RBI Reduces Repo Rate To 6.25%
The Reserve Bank of India (RBI) on February 7 slashed benchmark interest rate by 0.25 per cent to 6.25 per cent on expectation of inflation staying within its target range. The move is likely to translate into lower monthly installments for home and other loans. The central bank also changed its monetary policy stance to neutral from the earlier calibrated tightening, indicating it might further reduce rates in the near future.
In the first policy review under RBI Governor Shaktikanta Das, the six-member Monetary Policy Committee (MPC) voted 4:2 in favour of the rate cut while all the members voted in favour of changing the policy stance.
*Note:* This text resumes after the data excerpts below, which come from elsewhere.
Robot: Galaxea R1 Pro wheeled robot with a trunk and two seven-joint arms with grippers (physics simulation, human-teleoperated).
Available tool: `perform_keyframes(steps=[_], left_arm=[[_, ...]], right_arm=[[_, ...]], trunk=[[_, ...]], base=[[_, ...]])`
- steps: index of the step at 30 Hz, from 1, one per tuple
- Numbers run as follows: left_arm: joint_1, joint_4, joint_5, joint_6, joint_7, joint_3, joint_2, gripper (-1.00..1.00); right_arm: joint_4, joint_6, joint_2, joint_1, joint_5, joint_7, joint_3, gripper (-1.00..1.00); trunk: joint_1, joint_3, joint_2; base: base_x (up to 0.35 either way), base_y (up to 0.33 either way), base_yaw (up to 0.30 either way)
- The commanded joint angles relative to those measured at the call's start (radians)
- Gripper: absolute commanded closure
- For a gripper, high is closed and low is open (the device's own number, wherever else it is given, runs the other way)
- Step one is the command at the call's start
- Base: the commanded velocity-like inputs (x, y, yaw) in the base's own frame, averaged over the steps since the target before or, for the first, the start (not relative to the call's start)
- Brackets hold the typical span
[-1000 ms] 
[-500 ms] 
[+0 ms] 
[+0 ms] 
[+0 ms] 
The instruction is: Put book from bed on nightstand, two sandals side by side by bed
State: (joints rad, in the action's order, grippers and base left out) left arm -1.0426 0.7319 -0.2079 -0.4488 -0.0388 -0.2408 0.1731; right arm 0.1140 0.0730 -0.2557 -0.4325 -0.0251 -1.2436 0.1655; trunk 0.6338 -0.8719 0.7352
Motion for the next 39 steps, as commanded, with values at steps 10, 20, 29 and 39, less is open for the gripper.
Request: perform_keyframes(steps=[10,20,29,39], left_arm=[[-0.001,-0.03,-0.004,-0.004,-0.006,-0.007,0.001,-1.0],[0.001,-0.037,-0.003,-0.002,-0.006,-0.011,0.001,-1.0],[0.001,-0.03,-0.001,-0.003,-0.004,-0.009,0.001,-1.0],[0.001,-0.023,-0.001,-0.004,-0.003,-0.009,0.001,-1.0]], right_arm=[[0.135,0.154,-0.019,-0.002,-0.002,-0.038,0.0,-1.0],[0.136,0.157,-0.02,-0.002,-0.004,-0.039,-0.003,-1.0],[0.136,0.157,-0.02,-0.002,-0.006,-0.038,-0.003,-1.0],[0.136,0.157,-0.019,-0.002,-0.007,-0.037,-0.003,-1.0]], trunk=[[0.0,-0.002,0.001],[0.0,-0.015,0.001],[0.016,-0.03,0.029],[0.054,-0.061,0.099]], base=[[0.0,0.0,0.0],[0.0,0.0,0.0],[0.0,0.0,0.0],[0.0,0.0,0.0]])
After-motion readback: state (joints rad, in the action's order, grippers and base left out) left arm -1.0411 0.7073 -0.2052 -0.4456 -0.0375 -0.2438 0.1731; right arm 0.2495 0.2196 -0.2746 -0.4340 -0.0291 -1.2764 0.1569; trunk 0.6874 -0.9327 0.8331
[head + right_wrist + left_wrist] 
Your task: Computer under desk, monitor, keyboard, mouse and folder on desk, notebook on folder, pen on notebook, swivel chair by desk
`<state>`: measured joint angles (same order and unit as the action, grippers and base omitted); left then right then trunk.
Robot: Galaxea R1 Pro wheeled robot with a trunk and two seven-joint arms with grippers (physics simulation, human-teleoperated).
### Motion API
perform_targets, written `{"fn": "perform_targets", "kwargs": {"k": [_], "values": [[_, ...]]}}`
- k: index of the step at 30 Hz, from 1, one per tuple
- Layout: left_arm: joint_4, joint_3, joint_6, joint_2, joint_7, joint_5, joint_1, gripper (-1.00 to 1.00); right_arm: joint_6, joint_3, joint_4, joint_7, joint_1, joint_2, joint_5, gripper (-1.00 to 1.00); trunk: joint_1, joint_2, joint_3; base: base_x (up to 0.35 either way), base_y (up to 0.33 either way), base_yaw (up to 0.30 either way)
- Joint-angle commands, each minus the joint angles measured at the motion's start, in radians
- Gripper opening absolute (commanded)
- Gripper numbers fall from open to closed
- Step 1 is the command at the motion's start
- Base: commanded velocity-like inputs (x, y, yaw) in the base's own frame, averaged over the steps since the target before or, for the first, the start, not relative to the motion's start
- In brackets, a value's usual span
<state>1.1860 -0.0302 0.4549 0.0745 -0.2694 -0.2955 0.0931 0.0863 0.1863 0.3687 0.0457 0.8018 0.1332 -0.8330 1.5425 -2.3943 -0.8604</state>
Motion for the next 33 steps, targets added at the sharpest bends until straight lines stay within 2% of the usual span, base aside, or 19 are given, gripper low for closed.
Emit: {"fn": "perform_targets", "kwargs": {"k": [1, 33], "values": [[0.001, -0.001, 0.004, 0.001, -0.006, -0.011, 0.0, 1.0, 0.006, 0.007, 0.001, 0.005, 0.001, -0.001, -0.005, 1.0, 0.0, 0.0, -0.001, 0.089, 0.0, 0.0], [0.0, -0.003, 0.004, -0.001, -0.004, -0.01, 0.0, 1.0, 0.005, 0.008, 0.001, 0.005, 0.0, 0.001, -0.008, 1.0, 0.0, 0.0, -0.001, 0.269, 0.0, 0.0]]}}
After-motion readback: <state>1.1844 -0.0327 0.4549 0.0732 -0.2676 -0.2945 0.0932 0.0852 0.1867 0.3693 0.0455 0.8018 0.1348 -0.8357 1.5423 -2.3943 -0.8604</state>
Deputy Governor Viral Acharya and another MPC member, Chetan Ghate, voted for status quo in interest rates while Das and three others voted for a cut in interest rates.
The rate cut was in consonance of achieving the medium term objective of maintaining inflation at the four per cent level while supporting growth, the RBI said.
In August last year, the RBI had hiked key interest rate by 25 basis points. With that, repo rate had gone up to 6.50 per cent. That was also the second time in a row that the Central bank decided to increase repo rate, the rate at which it lends money to banks. For the first time in four-and-half-years, the RBI on June 6 raised repo rate by 25 basis points (bps) to 6.25 per cent on inflation concerns.
The previous hikes by the Central bank had resulted in several banks increasing interest rates, making the cost of availing of home loans costlier for homebuyers. Several public and private lenders, including State Bank of India and ICICI Bank, hiked their marginal cost of funds-based lending rates (MCLR).
The MPC will hold its next meeting on April 2-4.